Suen Jau-Ling, Chuang Ya-Hui, Chiang Bor-Luen
Graduate Institute of Immunology, College of Medicine, National Taiwan University, Taiwan.
Immunology. 2002 Jul;106(3):326-35. doi: 10.1046/j.1365-2567.2002.01438.x.

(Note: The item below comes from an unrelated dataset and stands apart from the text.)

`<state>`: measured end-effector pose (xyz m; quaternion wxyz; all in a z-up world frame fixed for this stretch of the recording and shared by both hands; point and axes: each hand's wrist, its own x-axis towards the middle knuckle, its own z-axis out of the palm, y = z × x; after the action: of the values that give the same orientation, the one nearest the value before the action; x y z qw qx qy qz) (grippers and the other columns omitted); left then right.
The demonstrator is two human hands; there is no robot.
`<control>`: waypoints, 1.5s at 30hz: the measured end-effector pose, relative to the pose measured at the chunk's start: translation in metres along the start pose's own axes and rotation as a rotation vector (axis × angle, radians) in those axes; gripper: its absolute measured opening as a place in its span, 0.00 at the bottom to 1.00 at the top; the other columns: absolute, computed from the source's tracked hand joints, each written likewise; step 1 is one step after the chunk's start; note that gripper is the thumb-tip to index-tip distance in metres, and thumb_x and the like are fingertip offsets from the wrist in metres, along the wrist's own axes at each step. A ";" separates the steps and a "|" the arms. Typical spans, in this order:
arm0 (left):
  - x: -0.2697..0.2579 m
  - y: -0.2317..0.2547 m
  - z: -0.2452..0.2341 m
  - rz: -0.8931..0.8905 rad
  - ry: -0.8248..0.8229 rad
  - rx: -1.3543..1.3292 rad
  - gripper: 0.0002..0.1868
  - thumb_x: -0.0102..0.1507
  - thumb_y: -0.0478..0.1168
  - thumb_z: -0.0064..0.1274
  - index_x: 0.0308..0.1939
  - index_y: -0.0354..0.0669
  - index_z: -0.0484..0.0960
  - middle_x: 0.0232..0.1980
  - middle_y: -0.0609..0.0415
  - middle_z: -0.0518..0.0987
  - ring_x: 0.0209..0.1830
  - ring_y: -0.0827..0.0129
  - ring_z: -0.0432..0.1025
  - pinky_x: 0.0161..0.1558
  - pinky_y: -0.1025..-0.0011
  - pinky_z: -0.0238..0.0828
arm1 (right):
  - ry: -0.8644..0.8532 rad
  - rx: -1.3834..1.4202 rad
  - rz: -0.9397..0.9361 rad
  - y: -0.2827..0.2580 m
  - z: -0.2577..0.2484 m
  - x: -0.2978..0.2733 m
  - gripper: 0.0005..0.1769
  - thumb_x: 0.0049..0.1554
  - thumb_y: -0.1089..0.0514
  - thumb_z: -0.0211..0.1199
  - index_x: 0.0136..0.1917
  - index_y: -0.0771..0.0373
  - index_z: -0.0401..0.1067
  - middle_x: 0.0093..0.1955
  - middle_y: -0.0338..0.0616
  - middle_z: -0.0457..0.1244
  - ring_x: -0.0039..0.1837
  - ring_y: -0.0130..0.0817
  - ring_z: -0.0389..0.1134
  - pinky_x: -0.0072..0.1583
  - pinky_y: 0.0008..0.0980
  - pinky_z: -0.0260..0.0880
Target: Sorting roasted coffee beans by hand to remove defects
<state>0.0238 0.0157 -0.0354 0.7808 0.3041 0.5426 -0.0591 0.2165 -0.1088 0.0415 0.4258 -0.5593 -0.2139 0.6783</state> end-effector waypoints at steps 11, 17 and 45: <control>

One of the hallmarks of systemic autoimmune diseases, such as systemic lupus erythematosus (SLE), is the immune response to nuclear autoantigens. Several studies have proposed that dendritic cells may acquire the nuclear autoantigens from the apoptotic cells to initiate the systemic autoimmune responses. To examine the immune response to a nuclear autoantigen induced by dendritic cells, bone marrow-derived dendritic cells (BMDCs) pulsed with U1 small nuclear ribonucleoprotein (snRNP)-A protein (U1A) were intravenously injected into non-autoimmune mice. The results showed that BMDCs pulsed with U1A proteins by intravenous injection into BALB/c (H-2d) and DBA-2xNZW F1 (H-2d/u) mice were capable of activating the autoreactive T cells and inducing a high titre of immunoglobulin G (IgG) anti-U1A antibodies. Both groups of mice with a high anti-U1A autoantibody titre also transiently developed IgG against double-stranded (ds) DNA. However, unlike NZBxNZW F1 (BWF1) (H-2d/u) mice, no obviously histopathological changes to the glomeruli were noted in the mice treated either with BMDCs or with U1A-pulsed BMDCs. Several months after immunization, all mice treated with U1A-pulsed BMDCs did develop IgG, but not the complement C3 deposit in the glomeruli. The cytokine profile produced by the U1A-specific T cells of primed DBA-2xNZW F1 mice was skewed toward the T helper type 1 phenotype compared with that of BWF1 mice. The model we describe here adds to the further understanding of the pathogenic mechanisms, such as self-antigen shifting, and the mechanisms that account for the different responses to self-antigens when in a normal or an autoimmune state.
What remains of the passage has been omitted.